● THE TASK
Examine each line of the listing below. Copy those in which the string "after" appears.

========

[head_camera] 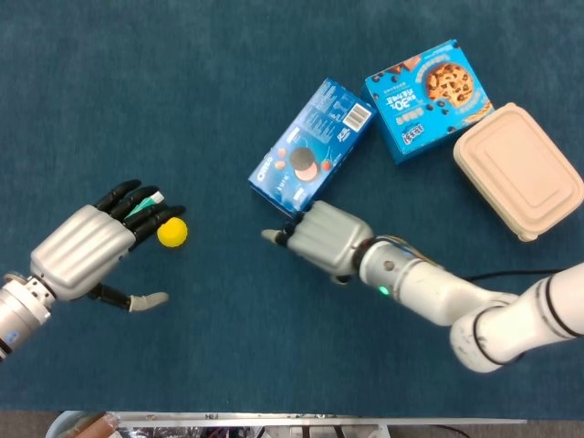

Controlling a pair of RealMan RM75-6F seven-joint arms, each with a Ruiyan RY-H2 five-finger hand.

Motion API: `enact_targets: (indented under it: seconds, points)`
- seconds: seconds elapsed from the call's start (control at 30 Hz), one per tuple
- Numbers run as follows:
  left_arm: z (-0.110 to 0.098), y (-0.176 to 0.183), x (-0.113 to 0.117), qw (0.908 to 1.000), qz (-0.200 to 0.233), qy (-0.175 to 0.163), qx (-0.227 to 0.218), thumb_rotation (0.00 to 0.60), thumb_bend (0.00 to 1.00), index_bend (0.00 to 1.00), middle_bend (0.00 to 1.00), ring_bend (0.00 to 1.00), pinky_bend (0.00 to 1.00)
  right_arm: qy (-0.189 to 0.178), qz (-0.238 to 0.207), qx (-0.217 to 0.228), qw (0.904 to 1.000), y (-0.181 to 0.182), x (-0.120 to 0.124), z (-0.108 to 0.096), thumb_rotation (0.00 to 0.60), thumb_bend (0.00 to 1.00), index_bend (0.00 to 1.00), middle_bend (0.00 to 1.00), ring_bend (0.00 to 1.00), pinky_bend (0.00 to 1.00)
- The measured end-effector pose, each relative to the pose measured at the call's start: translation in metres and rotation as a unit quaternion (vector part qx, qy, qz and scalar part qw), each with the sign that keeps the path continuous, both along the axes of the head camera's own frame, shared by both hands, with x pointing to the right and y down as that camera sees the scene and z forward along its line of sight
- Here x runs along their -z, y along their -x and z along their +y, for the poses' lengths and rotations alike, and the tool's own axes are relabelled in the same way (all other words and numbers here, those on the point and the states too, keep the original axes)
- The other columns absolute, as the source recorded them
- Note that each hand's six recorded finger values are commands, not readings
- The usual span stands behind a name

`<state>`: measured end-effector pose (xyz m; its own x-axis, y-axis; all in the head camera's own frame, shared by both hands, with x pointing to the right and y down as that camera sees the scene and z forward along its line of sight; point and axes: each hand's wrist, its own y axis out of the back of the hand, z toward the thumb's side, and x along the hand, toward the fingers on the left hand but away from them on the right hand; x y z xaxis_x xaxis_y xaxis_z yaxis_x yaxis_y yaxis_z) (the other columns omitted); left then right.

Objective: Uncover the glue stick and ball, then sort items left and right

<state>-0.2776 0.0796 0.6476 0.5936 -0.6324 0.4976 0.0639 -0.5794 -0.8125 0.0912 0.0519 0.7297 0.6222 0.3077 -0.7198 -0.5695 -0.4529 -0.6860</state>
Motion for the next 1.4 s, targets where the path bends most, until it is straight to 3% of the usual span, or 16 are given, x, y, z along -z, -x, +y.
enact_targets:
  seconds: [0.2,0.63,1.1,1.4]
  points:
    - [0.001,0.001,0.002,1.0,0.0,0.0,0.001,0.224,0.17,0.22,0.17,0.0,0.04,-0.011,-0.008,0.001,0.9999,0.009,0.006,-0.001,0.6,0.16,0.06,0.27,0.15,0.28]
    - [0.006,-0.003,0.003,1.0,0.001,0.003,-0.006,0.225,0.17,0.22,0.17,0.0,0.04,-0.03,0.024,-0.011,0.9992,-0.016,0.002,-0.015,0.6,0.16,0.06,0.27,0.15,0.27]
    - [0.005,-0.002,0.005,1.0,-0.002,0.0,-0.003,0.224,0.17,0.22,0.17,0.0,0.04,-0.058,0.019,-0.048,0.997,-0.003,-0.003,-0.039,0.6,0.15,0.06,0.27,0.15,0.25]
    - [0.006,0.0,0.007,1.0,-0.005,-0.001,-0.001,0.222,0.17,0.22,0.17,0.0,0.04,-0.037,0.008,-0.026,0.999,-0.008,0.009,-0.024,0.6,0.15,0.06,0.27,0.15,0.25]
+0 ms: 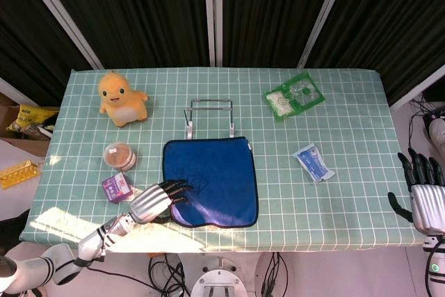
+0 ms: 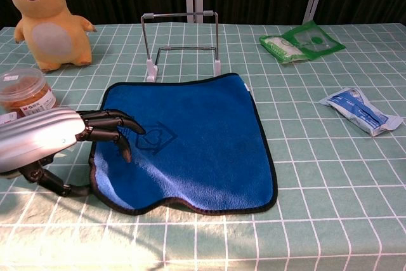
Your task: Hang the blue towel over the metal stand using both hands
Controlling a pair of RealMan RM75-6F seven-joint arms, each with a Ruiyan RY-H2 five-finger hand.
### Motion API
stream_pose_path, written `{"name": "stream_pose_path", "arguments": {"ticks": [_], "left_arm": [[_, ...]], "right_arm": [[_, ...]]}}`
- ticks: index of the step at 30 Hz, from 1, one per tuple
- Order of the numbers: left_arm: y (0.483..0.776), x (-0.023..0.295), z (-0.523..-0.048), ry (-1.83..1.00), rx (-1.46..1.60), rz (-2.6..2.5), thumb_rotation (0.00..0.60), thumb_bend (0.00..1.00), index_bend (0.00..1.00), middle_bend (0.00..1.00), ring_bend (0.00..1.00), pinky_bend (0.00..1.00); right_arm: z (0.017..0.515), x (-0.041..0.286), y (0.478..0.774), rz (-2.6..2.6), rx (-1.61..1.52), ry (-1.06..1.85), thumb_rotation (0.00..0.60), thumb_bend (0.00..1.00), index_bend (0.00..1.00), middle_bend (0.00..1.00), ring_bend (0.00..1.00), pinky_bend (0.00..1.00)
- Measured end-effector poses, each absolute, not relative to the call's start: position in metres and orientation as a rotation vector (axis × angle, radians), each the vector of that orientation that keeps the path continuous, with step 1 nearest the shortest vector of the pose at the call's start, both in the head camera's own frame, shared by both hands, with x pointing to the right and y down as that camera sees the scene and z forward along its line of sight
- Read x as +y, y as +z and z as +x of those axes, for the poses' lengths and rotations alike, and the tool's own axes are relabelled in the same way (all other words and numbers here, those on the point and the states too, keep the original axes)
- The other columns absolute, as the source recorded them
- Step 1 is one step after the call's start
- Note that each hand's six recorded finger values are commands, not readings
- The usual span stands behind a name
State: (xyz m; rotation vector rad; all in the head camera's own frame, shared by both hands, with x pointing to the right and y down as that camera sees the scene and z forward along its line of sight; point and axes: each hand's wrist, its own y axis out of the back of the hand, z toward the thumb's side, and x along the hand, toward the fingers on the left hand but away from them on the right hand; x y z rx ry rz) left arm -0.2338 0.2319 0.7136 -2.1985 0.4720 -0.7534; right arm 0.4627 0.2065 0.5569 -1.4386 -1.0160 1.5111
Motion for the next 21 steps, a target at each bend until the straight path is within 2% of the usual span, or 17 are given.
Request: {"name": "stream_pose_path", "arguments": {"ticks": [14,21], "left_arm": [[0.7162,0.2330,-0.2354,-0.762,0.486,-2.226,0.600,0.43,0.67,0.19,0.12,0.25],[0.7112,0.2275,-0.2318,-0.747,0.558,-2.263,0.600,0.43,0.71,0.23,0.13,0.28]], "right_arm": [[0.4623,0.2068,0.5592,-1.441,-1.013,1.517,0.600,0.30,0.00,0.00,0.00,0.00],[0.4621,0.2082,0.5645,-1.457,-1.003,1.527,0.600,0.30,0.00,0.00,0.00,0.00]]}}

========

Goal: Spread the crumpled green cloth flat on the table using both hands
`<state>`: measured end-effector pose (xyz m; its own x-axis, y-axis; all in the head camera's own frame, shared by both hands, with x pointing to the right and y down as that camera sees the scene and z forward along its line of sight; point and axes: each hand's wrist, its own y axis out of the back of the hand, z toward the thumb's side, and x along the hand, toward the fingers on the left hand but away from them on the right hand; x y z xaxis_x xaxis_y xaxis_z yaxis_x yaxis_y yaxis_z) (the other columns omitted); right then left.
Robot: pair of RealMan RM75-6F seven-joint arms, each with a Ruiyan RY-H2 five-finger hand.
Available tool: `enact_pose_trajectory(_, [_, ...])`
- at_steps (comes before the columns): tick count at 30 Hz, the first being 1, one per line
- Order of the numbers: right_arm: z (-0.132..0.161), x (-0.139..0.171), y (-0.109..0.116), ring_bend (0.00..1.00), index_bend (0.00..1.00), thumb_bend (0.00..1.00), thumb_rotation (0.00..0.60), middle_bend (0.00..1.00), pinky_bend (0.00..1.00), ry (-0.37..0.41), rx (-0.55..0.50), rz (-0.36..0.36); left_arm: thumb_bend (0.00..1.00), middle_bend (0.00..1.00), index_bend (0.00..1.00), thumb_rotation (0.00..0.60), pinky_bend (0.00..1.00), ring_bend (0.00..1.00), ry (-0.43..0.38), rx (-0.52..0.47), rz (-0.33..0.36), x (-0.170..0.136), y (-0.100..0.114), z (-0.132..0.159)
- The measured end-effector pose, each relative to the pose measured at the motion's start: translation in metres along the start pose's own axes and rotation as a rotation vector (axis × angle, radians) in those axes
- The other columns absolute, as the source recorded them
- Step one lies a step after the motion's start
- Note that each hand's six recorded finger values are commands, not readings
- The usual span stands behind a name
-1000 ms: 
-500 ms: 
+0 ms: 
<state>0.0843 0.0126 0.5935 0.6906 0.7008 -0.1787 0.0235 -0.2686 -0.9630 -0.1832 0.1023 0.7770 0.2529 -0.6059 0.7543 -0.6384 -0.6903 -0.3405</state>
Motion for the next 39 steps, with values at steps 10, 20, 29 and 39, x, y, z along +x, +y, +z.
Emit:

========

● EXERCISE ANSWER
- Step 1 is one step after the call's start
- Step one lies a step after the motion's start

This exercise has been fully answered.